- Born: 1969 (age 56–57)
- Occupation: writer

= Amy Wilensky =

American writer of memoirs (born 1969)

Amy Wilensky (born 1969) is an American writer who has published two memoirs. Passing for Normal: A Memoir of Compulsion (2000) is about her experience of Tourette syndrome and obsessive–compulsive disorder. The Weight of It: A Story of Two Sisters (2004) is about her sister's obesity.

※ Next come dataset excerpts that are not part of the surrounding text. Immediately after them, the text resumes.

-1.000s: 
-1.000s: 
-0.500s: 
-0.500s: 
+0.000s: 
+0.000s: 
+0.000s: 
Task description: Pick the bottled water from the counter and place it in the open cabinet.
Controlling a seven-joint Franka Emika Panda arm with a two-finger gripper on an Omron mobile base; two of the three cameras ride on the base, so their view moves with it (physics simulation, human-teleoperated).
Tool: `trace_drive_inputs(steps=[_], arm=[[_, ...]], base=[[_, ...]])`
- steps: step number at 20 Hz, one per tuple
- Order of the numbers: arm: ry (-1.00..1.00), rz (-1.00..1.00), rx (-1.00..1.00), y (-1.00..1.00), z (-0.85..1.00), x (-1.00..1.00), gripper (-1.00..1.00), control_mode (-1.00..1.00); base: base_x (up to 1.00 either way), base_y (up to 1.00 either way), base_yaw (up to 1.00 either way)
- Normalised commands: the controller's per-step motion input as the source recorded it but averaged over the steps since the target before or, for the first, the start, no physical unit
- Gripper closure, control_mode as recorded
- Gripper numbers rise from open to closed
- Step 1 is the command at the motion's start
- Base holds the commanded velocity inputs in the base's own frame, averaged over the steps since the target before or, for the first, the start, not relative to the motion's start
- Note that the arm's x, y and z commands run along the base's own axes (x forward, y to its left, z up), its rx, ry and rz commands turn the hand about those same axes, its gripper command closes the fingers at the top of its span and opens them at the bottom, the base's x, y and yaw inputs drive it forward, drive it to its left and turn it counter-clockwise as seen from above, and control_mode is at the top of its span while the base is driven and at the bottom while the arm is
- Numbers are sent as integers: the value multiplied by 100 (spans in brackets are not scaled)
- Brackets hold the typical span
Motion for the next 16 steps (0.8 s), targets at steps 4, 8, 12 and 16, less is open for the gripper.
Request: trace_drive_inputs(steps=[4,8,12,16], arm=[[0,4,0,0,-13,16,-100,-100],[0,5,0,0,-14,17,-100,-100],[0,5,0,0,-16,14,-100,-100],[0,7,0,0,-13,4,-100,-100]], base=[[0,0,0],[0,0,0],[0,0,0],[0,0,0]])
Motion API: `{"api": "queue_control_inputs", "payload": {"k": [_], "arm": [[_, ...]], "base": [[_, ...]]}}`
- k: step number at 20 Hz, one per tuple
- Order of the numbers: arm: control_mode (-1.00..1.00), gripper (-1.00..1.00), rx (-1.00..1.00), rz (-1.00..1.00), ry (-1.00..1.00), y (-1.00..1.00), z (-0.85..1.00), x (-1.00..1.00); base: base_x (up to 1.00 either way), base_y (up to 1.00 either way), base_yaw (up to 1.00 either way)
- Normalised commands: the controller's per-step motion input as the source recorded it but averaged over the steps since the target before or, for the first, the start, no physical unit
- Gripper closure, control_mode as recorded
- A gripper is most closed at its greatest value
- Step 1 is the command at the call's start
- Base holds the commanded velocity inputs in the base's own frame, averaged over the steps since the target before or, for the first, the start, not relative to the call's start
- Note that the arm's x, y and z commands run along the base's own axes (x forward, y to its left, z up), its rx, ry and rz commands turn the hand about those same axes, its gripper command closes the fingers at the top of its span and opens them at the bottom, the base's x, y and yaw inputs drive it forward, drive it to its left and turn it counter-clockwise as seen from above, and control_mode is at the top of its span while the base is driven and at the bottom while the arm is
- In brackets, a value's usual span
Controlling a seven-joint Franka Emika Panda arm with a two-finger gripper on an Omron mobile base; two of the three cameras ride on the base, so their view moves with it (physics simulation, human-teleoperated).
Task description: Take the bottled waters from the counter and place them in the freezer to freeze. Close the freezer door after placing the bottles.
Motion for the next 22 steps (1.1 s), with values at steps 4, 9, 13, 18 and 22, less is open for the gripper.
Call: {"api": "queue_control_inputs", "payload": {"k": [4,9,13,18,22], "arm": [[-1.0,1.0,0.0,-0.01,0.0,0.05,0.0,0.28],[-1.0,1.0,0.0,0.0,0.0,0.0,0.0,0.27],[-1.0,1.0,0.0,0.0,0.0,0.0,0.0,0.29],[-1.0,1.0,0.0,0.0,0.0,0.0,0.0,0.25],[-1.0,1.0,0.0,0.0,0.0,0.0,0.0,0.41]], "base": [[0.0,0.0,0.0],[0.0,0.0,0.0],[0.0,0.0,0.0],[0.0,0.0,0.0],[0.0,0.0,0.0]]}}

==Early life and education==

Wilensky grew up in the Boston suburb of Sudbury, Massachusetts. She was bullied as a child because of her Tourette syndrome. She attended Vassar College, and studied writing at Columbia University School of the Arts.

==Writing==

Wilensky's Passing for Normal: A Memoir of Compulsion (Broadway Books, 2000) describes feeling shame and sadness as a child with obsessive–compulsive disorder (OCD) and Tourette syndrome. She had uncontrollable tics. The book has been described as demonstrating "the extreme lengths to which individuals with Tourette's may go to manage their symptoms in social settings". The journal Metapsychology said that the book was "frank and competently written" and would provide hope for "people who are odd in some way".

Her second book, The Weight of It: A Story of Two Sisters, was published in 2004 by Henry Holt and Company, and is about her sister's obesity. Publishers Weekly said that "Wilensky masterfully tells a story that she recognizes is not truly hers to tell". Kirkus Reviews said "Funny and affecting in parts, but on the whole disappointing".

==Personal life==

Wilensky received cognitive behavioral therapy, anti-depressants and haloperidol to treat her conditions. She wrote in 2000 that "although some of the more deeply-ingrained tics and rituals do creep back in times of stress, I am largely free from the burdens they imposed for so long on my body and mind". She said that "Although I never set out to become a spokesperson for TS and OCD, my memoir has made me one".

Wilensky lives in New York City, and is married with two children.